Problem details »
Scan the lines below for "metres" and copy the matches.

Stored data »
*****

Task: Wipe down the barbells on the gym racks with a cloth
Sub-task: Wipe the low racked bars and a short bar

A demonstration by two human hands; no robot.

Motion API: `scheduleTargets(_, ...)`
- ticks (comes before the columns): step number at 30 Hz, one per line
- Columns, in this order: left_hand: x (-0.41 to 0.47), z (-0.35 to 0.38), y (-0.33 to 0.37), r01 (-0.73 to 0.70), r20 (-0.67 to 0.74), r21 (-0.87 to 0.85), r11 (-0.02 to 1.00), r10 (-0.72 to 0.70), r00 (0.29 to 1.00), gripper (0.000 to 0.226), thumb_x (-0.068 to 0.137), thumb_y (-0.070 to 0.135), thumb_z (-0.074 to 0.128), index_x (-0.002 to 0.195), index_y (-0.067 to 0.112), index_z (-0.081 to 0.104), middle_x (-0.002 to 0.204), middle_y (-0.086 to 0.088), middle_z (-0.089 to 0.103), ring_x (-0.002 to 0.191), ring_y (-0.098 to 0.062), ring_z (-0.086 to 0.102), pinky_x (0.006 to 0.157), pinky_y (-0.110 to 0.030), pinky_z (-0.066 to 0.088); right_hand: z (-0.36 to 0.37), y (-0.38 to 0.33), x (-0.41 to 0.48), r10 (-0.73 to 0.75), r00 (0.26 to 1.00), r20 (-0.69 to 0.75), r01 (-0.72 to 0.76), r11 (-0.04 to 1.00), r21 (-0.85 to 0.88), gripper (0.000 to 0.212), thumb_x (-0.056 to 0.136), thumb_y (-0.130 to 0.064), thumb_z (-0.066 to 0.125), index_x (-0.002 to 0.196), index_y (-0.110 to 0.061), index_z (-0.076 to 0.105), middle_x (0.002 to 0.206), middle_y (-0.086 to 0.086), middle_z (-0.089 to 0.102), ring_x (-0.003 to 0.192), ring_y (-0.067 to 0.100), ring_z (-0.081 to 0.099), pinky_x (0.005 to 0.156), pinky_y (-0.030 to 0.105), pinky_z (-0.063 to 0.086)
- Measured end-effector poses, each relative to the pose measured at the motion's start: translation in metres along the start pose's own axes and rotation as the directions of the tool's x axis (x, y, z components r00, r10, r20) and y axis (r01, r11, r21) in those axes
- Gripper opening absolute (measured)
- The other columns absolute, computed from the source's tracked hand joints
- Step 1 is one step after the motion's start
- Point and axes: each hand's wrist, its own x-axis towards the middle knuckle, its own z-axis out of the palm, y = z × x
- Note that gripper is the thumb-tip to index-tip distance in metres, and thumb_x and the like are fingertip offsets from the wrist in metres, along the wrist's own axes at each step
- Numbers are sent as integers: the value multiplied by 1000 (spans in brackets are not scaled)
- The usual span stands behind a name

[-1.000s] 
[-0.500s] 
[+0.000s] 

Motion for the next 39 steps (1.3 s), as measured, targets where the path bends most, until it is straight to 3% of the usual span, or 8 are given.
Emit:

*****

Task solution »
- Measured end-effector poses, each relative to the pose measured at the motion's start: translation in metres along the start pose's own axes and rotation as the directions of the tool's x axis (x, y, z components r00, r10, r20) and y axis (r01, r11, r21) in those axes
- Note that gripper is the thumb-tip to index-tip distance in metres, and thumb_x and the like are fingertip offsets from the wrist in metres, along the wrist's own axes at each step

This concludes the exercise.